The cell reaction for a sodium borohydride reformer fuel cell is as follows:NaBH4 (aqueous)+2H2O→(heat or catalyst)→4(H2)+(NaBO2)(aqueous)H2→2H++2e− (at the anode)2(2H++2e−)+O2→2H2O (at the cathode)
Suitable catalysts include platinum and ruthenium, among other metals. The hydrogen fuel produced from reforming sodium borohydride is reacted in the fuel cell with an oxidant, such as O2, to create electricity (or a flow of electrons) and water byproduct. Sodium borate (NaBO2) byproduct is also produced by the reforming process. Sodium borohydride fuel cell is discussed in U.S. published patent application no. 2003/0082427, which is incorporated herein by reference.
One of the important features for fuel cell applications is fuel storage. Another important feature is the regulation of the transport of fuel out of the fuel cartridge to the MEA. To be commercially useful, fuel cells such as DMFC systems should have the capability of storing sufficient fuel to satisfy a consumer's normal usage. For example, for mobile or cell phones, for notebook computers, and for personal digital assistants (PDAs), fuel cells need to power these devices for at least as long as the current batteries, and preferably much longer. Additionally, fuel cells should have easily replaceable or refillable fuel supplies to minimize or obviate the need for lengthy recharges required by the current rechargeable batteries.

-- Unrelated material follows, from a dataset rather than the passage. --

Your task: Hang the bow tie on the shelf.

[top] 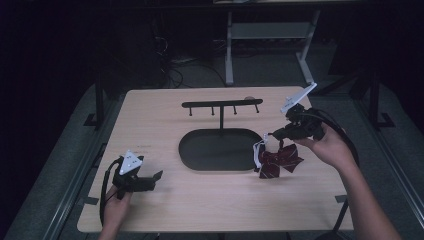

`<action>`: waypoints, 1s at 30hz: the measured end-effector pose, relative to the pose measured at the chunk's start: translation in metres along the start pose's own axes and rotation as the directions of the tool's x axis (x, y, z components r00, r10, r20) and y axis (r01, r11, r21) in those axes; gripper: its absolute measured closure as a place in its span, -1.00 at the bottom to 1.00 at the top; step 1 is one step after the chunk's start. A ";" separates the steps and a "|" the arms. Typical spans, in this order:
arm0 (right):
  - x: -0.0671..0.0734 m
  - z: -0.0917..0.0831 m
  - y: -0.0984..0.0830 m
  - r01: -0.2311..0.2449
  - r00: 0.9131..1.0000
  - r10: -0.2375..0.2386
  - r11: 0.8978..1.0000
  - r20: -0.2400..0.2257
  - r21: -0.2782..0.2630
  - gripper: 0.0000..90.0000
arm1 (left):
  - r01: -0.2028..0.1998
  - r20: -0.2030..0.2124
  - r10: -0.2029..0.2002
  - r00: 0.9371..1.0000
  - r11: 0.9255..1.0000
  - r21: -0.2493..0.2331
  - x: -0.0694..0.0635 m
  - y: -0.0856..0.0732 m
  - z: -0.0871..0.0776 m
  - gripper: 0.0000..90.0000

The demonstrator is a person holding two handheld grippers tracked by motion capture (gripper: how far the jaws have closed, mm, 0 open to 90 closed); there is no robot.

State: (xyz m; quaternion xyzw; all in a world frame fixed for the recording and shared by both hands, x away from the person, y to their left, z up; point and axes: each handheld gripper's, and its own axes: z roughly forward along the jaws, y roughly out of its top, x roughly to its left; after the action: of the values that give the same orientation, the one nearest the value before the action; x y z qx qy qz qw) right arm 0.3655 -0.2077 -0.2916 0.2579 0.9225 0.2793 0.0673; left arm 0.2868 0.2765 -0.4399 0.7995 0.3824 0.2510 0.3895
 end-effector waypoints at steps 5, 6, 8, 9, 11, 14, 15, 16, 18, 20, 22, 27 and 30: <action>-0.001 -0.003 0.007 0.004 1.000 -0.004 1.000 0.008 0.000 0.98 | -0.004 0.001 0.004 1.000 1.000 0.003 0.000 0.000 0.000 -0.71; -0.002 -0.004 0.008 0.005 1.000 -0.005 1.000 0.009 -0.002 0.98 | -0.004 0.001 0.004 1.000 1.000 0.003 0.000 0.000 0.000 -0.71; -0.003 -0.005 0.011 0.006 1.000 -0.005 1.000 0.013 -0.003 0.99 | -0.004 0.000 0.004 1.000 1.000 0.004 0.000 0.000 -0.001 -0.71; -0.003 -0.006 0.013 0.009 1.000 -0.009 1.000 0.015 -0.004 0.98 | -0.002 0.000 0.002 1.000 1.000 0.003 0.000 0.000 -0.001 -0.71; -0.003 -0.008 0.015 0.008 1.000 -0.008 1.000 0.017 -0.005 0.98 | -0.002 0.001 0.002 1.000 1.000 0.005 0.000 0.000 -0.001 -0.71; -0.005 -0.008 0.018 0.008 1.000 -0.008 1.000 0.021 0.003 0.98 | -0.006 0.002 0.006 1.000 1.000 0.004 0.000 0.000 0.000 -0.71; -0.006 -0.008 0.020 0.003 1.000 -0.003 1.000 0.022 0.004 0.98 | -0.008 0.003 0.008 1.000 1.000 0.004 0.000 0.000 0.000 -0.71; -0.007 -0.009 0.021 0.010 1.000 -0.010 1.000 0.024 0.003 0.99 | -0.006 0.003 0.006 1.000 1.000 0.000 0.000 0.000 0.000 -0.71; -0.008 -0.009 0.023 0.009 1.000 -0.009 1.000 0.029 0.003 0.98 | -0.005 0.003 0.005 1.000 1.000 0.003 0.000 0.000 0.000 -0.71; -0.008 -0.011 0.026 0.003 1.000 -0.004 1.000 0.029 0.003 0.98 | -0.004 0.003 0.004 1.000 1.000 0.003 0.000 0.000 0.000 -0.71; -0.009 -0.012 0.029 0.007 0.999 -0.008 1.000 0.032 0.003 0.98 | -0.003 0.003 0.003 1.000 1.000 0.004 0.000 0.000 0.000 -0.71; -0.011 -0.012 0.037 0.010 0.999 -0.010 1.000 0.039 0.004 0.98 | -0.007 0.004 0.007 1.000 1.000 0.003 0.000 0.000 0.000 -0.71; -0.012 -0.013 0.040 0.004 0.999 -0.004 1.000 0.043 0.004 0.99 | -0.008 0.004 0.008 1.000 1.000 0.003 0.000 0.000 -0.001 -0.71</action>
State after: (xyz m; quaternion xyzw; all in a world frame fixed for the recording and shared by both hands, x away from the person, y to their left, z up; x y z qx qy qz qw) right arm 0.3902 -0.1914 -0.2592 0.2619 0.9220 0.2718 0.0870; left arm 0.2865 0.2766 -0.4392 0.8022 0.3787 0.2503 0.3879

Suitable fuel supplies can be either disposable cartridges or refillable cartridges. For the disposable cartridges, the consumer must carry a sufficient supply of spare fuel cartridges for each electronic device. Absent a correct spare cartridge, fuel cannot be supplied to the fuel cell. In addition, once these fuel cartridges are empty, they cannot be refilled and are simply discarded.
Refillable fuel cartridges alleviate having to discard empty cartridges. However, it is desirable to be able to refill these fuel cartridges in a simple and efficient manner, and to be able to refill the empty cartridges in-situ without having to remove them from the electronic device. Additionally, it is desirable to provide a system for transferring fuel from the fuel cartridge in one electronic device to the fuel cartridge or to an internal fuel chamber in a second electronic device. Therefore, fuel can be shared among various electronic devices. Suitable fuel filling and transfer systems would be arranged to handle a wide variety of fuel cartridges.